To do:
Under this line are the records; write out word for word the part that begins at the line containing "Find the robot arm; segment each instance." and ends at the line containing "Find the red cube; segment each instance.", and no more.

Dataset:
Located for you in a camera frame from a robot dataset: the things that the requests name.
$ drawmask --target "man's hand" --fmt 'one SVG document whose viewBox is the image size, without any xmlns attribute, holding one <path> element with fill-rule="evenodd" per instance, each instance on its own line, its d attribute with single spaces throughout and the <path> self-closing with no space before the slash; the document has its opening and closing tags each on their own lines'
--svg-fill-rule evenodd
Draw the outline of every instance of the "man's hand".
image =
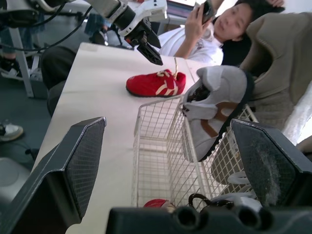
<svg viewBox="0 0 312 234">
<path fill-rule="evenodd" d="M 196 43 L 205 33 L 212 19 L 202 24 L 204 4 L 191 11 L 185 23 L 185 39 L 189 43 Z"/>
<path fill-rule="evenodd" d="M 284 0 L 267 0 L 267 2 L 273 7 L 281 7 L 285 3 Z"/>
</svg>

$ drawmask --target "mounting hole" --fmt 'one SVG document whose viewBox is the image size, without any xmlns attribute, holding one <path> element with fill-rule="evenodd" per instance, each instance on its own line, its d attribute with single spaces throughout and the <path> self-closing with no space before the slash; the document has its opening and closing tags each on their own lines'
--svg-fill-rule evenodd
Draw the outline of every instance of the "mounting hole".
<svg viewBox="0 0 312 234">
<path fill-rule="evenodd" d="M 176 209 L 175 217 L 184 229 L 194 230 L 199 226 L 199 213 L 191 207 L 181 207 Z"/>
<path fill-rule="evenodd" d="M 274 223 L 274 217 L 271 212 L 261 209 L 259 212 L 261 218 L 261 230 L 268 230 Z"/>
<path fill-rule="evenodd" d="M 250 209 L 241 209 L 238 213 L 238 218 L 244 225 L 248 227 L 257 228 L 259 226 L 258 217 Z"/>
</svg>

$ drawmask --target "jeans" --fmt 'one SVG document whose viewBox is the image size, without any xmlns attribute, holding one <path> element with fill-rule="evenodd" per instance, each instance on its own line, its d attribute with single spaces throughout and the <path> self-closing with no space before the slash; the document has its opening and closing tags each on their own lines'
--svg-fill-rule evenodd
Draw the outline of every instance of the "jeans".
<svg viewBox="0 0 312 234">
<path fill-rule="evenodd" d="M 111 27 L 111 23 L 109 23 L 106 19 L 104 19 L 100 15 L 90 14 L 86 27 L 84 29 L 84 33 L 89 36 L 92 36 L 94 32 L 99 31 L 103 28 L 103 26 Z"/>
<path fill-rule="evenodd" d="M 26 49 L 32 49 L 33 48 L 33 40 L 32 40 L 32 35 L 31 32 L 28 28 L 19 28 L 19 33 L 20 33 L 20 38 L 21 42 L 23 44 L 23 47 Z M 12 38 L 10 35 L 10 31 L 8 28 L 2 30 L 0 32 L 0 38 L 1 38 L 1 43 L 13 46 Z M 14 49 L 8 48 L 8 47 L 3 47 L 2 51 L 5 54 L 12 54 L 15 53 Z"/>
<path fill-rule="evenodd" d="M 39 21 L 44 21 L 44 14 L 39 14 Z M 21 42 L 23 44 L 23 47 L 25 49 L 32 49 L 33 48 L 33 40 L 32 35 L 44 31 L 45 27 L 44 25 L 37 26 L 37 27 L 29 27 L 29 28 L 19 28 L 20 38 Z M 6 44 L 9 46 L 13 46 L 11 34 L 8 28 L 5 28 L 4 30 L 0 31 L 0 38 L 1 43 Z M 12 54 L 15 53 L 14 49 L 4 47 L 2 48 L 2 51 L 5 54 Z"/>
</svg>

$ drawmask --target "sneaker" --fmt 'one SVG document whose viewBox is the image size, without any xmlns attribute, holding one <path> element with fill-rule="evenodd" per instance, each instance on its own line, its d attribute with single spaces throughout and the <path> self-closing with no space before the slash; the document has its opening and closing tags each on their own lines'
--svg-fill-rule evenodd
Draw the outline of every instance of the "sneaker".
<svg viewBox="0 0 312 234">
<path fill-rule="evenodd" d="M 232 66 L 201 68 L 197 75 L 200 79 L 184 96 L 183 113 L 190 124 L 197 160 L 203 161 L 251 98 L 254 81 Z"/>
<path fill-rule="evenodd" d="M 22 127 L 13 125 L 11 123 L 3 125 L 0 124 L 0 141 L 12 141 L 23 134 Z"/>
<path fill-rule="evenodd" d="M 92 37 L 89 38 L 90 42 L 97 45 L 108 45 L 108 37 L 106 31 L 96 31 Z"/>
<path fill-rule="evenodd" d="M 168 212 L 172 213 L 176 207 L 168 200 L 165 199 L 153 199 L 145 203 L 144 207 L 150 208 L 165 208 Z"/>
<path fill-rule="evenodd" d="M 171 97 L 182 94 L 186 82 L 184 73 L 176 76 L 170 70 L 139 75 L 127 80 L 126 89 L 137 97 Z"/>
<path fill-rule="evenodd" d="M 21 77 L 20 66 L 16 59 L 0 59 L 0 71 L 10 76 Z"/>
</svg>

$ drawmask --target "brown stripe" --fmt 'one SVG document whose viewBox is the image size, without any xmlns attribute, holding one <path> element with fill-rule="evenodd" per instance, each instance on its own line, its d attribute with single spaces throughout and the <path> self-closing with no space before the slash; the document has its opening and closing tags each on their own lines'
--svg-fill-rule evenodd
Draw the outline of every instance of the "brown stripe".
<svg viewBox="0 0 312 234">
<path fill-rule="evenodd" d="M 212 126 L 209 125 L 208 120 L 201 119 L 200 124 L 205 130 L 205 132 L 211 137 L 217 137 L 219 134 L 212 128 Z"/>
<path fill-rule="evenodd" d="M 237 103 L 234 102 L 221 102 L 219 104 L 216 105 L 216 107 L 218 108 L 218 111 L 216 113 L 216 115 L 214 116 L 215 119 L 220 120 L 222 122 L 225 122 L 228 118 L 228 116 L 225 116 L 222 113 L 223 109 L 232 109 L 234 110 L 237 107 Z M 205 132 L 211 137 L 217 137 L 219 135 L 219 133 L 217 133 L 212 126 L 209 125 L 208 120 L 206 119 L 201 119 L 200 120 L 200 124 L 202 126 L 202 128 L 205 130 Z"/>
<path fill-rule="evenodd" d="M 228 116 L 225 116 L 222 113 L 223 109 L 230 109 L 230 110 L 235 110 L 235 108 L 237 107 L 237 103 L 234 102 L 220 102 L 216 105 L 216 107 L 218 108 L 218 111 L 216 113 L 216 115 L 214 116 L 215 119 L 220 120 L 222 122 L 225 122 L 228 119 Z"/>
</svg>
--
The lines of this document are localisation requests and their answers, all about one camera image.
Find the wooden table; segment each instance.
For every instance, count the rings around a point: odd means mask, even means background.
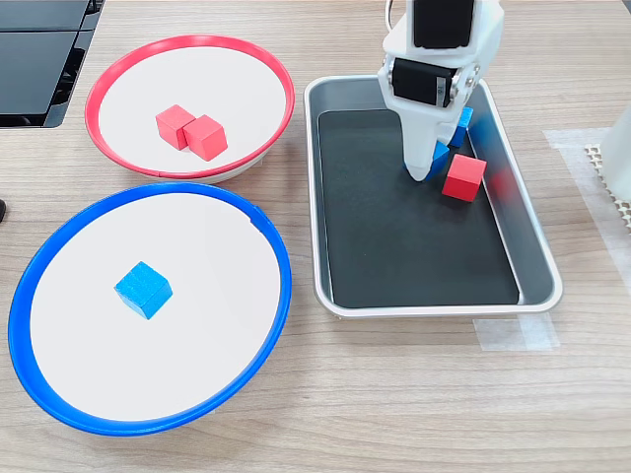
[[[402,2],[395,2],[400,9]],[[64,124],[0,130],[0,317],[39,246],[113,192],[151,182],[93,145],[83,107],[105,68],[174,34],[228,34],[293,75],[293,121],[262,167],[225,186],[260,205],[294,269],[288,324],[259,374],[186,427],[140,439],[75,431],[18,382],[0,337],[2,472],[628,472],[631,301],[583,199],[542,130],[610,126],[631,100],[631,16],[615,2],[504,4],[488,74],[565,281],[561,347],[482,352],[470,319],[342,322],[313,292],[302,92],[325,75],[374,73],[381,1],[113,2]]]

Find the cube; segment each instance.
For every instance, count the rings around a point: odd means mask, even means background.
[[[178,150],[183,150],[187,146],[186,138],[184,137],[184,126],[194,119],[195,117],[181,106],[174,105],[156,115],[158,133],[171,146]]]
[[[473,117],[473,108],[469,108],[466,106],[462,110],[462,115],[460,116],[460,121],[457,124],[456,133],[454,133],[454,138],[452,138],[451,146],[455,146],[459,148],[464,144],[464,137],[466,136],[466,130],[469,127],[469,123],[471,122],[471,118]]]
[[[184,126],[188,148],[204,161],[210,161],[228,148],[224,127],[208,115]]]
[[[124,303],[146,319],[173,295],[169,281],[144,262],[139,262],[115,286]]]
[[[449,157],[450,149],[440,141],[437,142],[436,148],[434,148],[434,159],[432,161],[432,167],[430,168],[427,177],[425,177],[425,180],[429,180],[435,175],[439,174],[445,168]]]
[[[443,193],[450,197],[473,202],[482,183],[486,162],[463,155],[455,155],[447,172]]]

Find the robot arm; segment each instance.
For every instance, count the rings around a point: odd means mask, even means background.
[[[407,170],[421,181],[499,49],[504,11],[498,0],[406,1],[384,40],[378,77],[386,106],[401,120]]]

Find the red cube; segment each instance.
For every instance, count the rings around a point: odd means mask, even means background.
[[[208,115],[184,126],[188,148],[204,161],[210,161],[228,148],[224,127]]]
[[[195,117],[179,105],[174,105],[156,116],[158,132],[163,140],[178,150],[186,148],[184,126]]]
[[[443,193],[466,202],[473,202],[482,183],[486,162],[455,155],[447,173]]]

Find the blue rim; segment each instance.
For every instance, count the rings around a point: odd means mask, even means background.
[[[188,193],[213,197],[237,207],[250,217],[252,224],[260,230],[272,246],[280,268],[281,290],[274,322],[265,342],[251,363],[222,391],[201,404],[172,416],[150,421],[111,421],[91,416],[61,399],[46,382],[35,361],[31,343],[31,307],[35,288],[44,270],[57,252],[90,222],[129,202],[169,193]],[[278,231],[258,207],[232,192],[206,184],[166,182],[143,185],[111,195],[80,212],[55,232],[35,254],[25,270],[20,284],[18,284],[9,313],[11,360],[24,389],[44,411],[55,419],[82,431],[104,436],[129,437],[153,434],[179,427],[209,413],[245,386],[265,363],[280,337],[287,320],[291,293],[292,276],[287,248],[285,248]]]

Your solution:
Find the robot arm; segment each instance.
For every instance, count the rings around a point: odd means mask, even means background.
[[[407,170],[421,181],[499,49],[504,11],[498,0],[406,1],[384,40],[378,77],[386,106],[401,120]]]

Find the red cube; segment each instance.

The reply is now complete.